-- Exercise --
All lines from the one containing "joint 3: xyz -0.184" through the final line of the listing below are to be retyped exactly; nothing else goes in the result.
※
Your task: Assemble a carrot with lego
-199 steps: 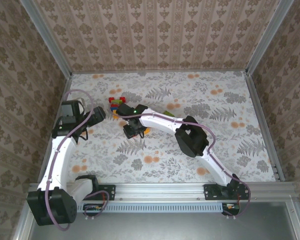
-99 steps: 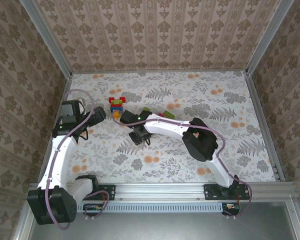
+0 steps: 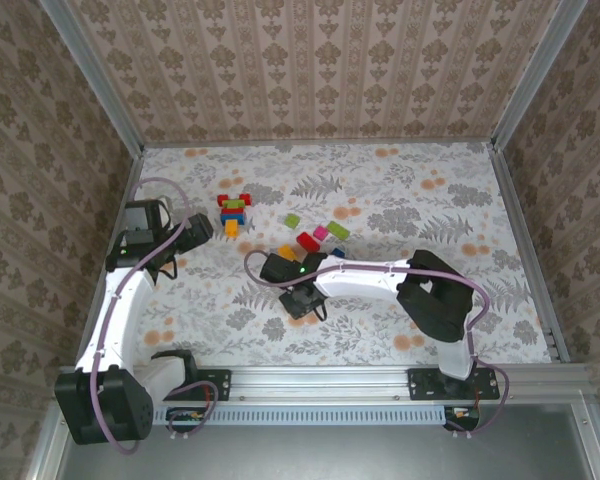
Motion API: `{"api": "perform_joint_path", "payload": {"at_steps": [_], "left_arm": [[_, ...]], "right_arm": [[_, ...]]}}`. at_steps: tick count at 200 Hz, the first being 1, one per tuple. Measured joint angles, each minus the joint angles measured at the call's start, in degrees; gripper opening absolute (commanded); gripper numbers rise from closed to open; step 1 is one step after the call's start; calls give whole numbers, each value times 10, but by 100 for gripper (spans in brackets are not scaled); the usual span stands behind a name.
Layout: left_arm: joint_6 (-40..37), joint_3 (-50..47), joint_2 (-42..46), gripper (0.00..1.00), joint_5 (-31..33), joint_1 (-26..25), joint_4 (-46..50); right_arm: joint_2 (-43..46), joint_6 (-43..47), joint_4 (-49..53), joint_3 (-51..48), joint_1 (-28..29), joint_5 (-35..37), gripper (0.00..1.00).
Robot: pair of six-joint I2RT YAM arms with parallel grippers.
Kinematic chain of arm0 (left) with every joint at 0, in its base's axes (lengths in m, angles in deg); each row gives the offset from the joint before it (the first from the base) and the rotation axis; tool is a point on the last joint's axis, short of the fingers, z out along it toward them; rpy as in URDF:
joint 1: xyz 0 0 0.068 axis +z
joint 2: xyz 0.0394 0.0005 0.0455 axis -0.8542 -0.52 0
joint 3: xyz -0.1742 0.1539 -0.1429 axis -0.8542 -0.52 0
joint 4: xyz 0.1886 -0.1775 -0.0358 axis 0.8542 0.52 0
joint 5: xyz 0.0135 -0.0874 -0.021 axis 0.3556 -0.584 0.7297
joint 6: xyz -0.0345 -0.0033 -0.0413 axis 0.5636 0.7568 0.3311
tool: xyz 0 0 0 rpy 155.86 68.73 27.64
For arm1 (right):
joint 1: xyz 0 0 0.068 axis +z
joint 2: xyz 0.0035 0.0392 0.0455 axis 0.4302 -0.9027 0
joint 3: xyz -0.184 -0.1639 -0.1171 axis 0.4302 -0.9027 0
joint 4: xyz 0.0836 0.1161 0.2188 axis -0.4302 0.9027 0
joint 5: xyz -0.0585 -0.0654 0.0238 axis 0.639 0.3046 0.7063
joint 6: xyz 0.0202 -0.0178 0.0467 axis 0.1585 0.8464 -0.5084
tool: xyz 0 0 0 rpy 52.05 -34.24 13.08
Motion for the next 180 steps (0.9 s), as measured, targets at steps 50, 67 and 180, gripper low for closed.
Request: {"api": "perform_joint_path", "payload": {"at_steps": [50,67,180], "left_arm": [[0,0,-3,100,0,0,0],[0,0,-5,100,0,-1,0],[-2,0,-6,100,0,-1,0]], "right_arm": [[28,-17,-19,-43,23,2,39],[35,-18,-21,-52,28,2,46],[69,34,30,30,26,26,67]]}}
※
-- Result for this task --
joint 3: xyz -0.184 -0.1639 -0.1171 axis 0.4302 -0.9027 0
joint 4: xyz 0.0836 0.1161 0.2188 axis -0.4302 0.9027 0
joint 5: xyz -0.0585 -0.0654 0.0238 axis 0.639 0.3046 0.7063
joint 6: xyz 0.0202 -0.0178 0.0467 axis 0.1585 0.8464 -0.5084
tool: xyz 0 0 0 rpy 52.05 -34.24 13.08
Motion for the next 180 steps (0.9 s), as measured, targets at steps 50, 67 and 180, gripper low for closed.
Request: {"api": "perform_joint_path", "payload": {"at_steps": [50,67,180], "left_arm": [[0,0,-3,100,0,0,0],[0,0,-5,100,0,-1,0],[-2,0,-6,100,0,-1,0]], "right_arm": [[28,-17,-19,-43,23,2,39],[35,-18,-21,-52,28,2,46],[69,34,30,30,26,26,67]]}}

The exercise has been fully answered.